[[ DATASET EXTRACT, beginning ]]

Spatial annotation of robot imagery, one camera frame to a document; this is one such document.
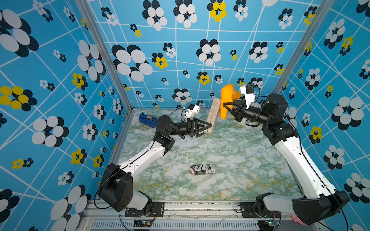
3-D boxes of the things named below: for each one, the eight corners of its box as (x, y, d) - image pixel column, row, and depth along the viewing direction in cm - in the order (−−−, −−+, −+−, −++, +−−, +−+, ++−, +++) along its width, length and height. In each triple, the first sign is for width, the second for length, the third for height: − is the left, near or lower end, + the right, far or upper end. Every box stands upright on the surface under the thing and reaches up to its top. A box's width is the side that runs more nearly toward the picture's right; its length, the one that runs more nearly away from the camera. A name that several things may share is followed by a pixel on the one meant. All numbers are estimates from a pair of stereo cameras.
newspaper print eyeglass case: (190, 175, 87) (190, 173, 84) (190, 166, 91) (190, 163, 88) (215, 175, 87) (216, 173, 84) (214, 166, 91) (214, 163, 88)
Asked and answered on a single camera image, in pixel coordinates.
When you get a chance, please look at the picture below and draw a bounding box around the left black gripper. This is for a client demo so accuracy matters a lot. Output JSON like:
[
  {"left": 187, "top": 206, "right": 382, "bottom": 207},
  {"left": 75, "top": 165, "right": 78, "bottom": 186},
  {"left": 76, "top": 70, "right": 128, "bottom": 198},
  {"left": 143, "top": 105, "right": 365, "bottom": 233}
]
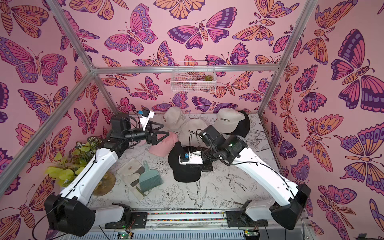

[[ DATASET EXTRACT, end ]]

TASK ITEM » Retype, word for word, the line containing "Asked and answered" and each line after it through the end of the data, leaving any picture out.

ANSWER SECTION »
Asked and answered on a single camera image, in pixel coordinates.
When you get a chance, please look at the picture below and draw a bounding box around the left black gripper. This is for a client demo so accuracy matters a lot. Output JSON like:
[
  {"left": 187, "top": 206, "right": 382, "bottom": 207},
  {"left": 75, "top": 165, "right": 78, "bottom": 186},
  {"left": 76, "top": 70, "right": 128, "bottom": 198},
  {"left": 143, "top": 105, "right": 365, "bottom": 233}
]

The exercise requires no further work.